- **WORK ORDER**
Provide only the number of lines below in which the string "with" occurs.

=======

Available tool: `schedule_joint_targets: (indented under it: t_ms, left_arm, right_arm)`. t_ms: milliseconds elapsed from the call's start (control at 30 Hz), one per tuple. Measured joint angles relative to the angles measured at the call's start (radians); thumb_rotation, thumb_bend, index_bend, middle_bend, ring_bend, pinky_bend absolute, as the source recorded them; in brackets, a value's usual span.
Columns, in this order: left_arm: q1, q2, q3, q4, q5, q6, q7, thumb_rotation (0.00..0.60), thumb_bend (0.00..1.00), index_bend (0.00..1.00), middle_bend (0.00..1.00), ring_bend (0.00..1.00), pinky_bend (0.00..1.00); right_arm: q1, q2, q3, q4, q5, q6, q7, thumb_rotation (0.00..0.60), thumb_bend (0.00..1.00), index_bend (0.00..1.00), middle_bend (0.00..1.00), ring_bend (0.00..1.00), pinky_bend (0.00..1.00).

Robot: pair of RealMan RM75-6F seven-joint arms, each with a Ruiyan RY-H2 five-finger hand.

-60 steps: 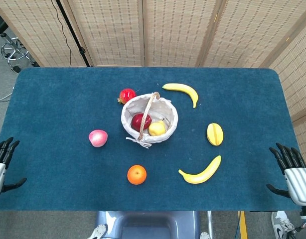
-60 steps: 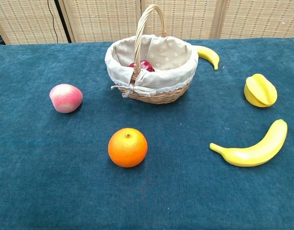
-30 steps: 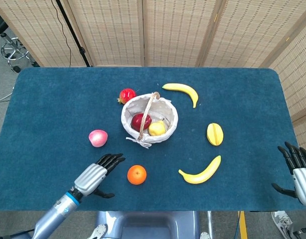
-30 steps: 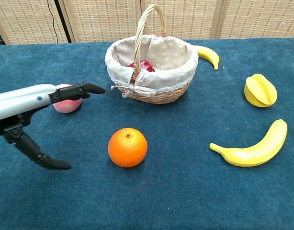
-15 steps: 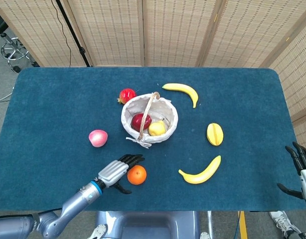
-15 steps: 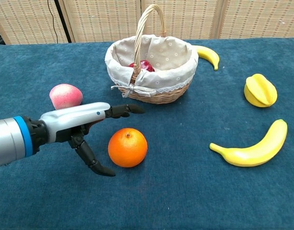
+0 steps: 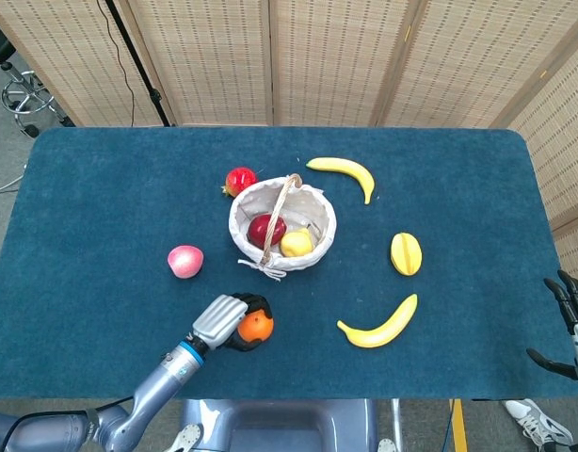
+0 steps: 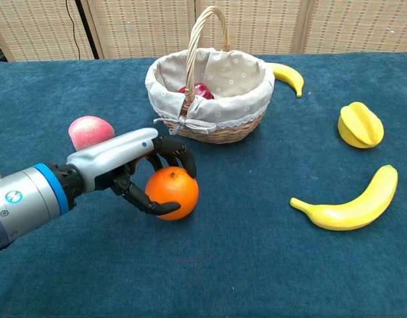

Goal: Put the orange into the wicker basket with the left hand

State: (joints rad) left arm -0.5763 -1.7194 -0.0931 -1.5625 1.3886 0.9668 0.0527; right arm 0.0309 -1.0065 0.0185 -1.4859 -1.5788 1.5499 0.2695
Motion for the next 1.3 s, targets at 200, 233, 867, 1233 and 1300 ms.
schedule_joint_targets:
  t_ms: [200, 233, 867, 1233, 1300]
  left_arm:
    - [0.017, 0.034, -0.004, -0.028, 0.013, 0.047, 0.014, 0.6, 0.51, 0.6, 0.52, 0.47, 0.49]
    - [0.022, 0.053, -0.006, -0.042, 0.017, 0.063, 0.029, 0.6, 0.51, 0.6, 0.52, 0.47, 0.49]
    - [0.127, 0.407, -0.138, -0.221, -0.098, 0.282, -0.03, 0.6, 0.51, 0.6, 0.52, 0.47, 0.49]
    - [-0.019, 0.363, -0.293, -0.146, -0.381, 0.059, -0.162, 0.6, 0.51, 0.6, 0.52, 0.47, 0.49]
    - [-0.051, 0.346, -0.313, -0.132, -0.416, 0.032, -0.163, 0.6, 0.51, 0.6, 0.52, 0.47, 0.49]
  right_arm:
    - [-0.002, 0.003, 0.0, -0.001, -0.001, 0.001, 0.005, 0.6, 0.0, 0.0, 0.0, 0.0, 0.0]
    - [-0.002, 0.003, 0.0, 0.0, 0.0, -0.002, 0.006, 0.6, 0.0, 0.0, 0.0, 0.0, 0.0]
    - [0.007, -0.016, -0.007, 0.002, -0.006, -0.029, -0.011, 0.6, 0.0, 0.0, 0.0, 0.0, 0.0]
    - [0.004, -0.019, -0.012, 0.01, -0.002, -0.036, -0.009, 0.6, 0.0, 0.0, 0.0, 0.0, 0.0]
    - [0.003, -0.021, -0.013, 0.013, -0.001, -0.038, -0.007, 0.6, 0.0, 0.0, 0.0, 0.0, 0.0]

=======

- **ANSWER SPACE**
2